Der Kölner Stadtanzeiger berichtet über ein Urteil des Verwaltungsgerichtes Köln, bei dem es um die Bebauung eines Grundstückes in Frankenforst ging. Im Mittelpunkt stand die Frage, ob sich ein dort geplanter Neubau in die vorhandene Bebauung einfügt. Das Verwaltungsgericht hat diese Frage bejaht, obwohl ein Nachbar beklagte, dass der Neubau fünf Meter höher als das benachbarte Wohnhaus ausfallen soll. Eine erdrückende Wirkung des neuen Hauses, die der Kläger monierte, wurde nicht gesehen, zumal kein Bebauungsplan für das betreffende Gebiet existiert.

Die Richter erklärten aber, dass mit Bebauungsplänen durchaus geregelt werden könne, das bauliche Maß auf das Interesse der dort lebenden Bewohner abzustimmen.

Dieses Beispiel aus Frankenforst macht einmal mehr klar, dass Städte und Kommunen Gestaltung verlangen, sollen sie auch in Zukunft eine städtebauliche Harmonie ausstrahlen.

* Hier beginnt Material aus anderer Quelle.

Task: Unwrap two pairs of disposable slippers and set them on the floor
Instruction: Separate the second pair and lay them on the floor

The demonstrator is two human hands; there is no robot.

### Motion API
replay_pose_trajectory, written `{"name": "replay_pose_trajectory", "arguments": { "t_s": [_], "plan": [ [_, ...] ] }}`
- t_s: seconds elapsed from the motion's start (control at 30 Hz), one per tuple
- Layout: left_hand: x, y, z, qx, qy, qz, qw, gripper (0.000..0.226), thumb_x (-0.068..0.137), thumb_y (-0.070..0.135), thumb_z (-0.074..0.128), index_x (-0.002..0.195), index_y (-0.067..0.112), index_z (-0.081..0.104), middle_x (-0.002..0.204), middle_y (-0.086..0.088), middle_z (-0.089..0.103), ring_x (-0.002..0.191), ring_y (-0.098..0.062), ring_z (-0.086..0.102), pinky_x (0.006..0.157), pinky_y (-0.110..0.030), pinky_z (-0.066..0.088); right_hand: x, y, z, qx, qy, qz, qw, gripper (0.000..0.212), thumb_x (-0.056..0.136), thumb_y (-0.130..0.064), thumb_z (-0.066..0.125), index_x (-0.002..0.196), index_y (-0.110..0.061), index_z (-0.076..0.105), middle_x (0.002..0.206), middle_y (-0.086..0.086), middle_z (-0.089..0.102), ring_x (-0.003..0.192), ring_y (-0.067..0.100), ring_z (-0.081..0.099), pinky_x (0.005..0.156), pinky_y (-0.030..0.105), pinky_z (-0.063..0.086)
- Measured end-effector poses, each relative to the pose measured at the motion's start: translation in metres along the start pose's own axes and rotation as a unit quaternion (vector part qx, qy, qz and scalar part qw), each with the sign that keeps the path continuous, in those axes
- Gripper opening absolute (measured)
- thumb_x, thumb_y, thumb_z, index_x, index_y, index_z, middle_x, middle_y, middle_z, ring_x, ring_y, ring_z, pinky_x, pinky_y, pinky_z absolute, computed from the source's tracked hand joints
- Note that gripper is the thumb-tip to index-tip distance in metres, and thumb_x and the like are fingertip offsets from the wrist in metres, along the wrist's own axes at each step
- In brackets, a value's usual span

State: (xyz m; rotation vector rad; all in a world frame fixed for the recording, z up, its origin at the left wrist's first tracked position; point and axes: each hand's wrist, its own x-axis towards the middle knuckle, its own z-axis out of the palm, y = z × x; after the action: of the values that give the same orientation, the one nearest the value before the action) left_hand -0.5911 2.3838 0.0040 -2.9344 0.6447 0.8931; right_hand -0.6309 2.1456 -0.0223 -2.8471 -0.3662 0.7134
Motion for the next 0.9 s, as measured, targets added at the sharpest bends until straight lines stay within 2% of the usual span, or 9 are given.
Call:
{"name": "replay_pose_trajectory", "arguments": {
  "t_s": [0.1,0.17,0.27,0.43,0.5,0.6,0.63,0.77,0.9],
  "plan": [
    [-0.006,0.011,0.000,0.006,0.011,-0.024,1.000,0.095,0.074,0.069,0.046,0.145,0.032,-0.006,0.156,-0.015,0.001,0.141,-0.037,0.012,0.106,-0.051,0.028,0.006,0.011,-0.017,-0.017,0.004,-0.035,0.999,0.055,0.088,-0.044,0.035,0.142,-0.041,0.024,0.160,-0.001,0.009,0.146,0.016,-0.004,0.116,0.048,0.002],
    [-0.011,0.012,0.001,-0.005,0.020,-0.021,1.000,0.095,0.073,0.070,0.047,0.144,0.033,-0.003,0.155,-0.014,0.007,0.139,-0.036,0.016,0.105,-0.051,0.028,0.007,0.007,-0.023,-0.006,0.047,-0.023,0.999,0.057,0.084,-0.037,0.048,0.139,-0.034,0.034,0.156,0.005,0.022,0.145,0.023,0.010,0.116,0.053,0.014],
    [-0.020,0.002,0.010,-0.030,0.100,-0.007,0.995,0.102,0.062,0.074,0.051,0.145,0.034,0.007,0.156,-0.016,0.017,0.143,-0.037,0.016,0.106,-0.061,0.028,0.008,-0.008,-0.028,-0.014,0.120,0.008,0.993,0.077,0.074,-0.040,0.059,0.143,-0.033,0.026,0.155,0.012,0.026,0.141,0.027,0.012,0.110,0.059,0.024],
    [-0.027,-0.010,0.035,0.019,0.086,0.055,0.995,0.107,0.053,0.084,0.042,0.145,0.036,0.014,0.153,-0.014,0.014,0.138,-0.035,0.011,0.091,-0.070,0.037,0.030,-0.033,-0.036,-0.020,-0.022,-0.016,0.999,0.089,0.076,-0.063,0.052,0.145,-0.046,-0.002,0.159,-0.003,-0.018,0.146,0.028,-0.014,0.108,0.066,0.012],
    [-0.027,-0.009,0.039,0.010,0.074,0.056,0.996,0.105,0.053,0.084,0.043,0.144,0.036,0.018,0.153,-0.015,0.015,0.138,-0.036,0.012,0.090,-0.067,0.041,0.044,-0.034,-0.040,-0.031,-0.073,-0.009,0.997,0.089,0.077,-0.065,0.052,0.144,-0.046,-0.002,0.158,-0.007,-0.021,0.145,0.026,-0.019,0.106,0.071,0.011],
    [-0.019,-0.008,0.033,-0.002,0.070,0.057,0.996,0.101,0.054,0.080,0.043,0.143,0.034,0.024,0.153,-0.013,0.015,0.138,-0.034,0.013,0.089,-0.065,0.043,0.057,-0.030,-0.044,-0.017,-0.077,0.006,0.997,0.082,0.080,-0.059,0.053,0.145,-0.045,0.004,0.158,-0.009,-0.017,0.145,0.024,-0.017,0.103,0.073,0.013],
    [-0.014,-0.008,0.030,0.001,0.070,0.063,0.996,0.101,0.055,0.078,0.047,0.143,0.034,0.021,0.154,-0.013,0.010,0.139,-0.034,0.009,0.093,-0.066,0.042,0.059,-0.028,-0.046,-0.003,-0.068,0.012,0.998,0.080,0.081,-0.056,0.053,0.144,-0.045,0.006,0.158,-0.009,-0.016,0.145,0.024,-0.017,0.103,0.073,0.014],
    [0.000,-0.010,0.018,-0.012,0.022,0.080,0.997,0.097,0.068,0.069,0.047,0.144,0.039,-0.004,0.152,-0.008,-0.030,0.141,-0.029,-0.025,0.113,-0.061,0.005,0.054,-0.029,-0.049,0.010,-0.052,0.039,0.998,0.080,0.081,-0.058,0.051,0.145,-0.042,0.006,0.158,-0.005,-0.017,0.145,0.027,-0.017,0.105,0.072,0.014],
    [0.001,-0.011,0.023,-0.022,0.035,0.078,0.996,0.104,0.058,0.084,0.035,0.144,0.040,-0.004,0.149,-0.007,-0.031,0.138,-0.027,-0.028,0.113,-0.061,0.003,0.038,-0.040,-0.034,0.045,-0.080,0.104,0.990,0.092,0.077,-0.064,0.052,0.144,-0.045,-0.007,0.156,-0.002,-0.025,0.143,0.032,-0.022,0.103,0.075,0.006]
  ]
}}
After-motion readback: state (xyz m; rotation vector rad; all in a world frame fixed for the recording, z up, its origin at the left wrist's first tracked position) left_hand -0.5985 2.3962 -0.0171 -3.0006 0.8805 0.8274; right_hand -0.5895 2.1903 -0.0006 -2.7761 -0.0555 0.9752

Derzeit provoziert der angespannte Immobilienmarkt eine Bebauung, die die ortsansässigen Bewohnern mit großem Unmut hinnehmen müssen und die sich darüber hinaus ungünstig auf die klimatischen Verhältnisse auswirkt. Grundstücke werden maximal ausgenutzt, verständlich aus Sicht des Investors oder Veräußerers, unverträglich jedoch mit den Erfordernissen, die in dieser Zeit  Städtebau und Stadtklima verlangen.

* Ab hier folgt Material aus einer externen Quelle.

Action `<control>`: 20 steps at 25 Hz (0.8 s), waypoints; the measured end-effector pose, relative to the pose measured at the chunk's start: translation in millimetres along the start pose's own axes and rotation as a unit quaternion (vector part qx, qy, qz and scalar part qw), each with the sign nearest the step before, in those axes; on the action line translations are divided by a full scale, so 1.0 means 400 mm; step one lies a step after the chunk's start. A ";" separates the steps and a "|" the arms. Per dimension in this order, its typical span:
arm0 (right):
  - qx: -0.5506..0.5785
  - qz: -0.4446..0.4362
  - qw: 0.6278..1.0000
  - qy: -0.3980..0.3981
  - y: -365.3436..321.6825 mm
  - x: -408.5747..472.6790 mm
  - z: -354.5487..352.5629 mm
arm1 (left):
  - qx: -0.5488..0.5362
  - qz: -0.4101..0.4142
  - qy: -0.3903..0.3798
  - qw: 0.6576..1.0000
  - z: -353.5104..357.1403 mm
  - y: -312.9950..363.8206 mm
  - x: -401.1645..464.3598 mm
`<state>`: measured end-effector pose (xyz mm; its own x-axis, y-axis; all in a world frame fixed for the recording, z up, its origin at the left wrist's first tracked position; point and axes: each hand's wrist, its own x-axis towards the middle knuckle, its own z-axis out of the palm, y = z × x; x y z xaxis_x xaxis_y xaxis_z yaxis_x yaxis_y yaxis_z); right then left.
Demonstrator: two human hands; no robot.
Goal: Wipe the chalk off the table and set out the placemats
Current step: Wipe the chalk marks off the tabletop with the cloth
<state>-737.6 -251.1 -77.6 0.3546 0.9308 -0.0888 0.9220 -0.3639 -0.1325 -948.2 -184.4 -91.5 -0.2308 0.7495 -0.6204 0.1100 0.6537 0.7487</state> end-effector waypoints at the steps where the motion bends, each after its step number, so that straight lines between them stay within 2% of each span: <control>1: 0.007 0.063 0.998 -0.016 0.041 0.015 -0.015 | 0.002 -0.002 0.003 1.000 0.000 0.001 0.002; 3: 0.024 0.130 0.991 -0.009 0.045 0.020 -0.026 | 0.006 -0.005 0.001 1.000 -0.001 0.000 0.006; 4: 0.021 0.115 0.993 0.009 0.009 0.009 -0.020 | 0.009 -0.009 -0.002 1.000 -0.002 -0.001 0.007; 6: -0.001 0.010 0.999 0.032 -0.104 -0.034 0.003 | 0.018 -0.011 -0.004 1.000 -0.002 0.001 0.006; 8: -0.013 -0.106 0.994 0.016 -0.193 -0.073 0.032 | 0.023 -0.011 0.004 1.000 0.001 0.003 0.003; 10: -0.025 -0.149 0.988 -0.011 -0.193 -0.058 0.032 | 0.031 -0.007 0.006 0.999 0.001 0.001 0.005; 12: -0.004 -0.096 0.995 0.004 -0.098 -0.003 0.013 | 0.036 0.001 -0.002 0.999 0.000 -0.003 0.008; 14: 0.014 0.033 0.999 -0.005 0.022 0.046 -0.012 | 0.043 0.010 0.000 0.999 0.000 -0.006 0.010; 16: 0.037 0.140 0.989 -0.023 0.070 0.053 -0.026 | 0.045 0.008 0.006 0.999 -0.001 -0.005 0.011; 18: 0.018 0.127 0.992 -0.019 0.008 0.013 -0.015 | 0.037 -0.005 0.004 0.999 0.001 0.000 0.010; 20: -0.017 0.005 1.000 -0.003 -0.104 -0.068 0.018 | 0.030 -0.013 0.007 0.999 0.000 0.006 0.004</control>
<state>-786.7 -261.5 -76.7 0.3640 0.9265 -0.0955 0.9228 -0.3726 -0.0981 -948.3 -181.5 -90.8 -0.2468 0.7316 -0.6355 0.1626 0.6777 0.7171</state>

Refrath – ein Stadtteil, in dem es immer enger wird

Die Freie Wählergemeinschaft fordert aus diesen Gründen:

  • Bebauungspläne, die das bestehende Umfeld stärker gewichten,
  • eine restriktivere, nachvollziehbare Anwendung von § 34 BauGB
  • Gestaltungsbeiräte, bei denen Bürgerinnen und Bürger ein Wörtchen mitzureden haben
  • eine Beteiligung der Bürgerschaft an der Entwicklung von Stadtteilen
  • Erhaltungssatzungen für bedeutsame bauliche Zusammenhänge, die den tatsächlichen und nicht einen maximal möglichen Zustand als Ausgangspunkt berücksichtigen. Hier sind selbstbewusstes Handeln und Mut von Verwaltung und Politik gefragt.
  • und damit letztlich ein Leitbild für Bergisch Gladbach, das den angestrebten Charakter unserer Stadt beschreibt und an dessen Zustandekommen die Bürger zu beteiligen sind.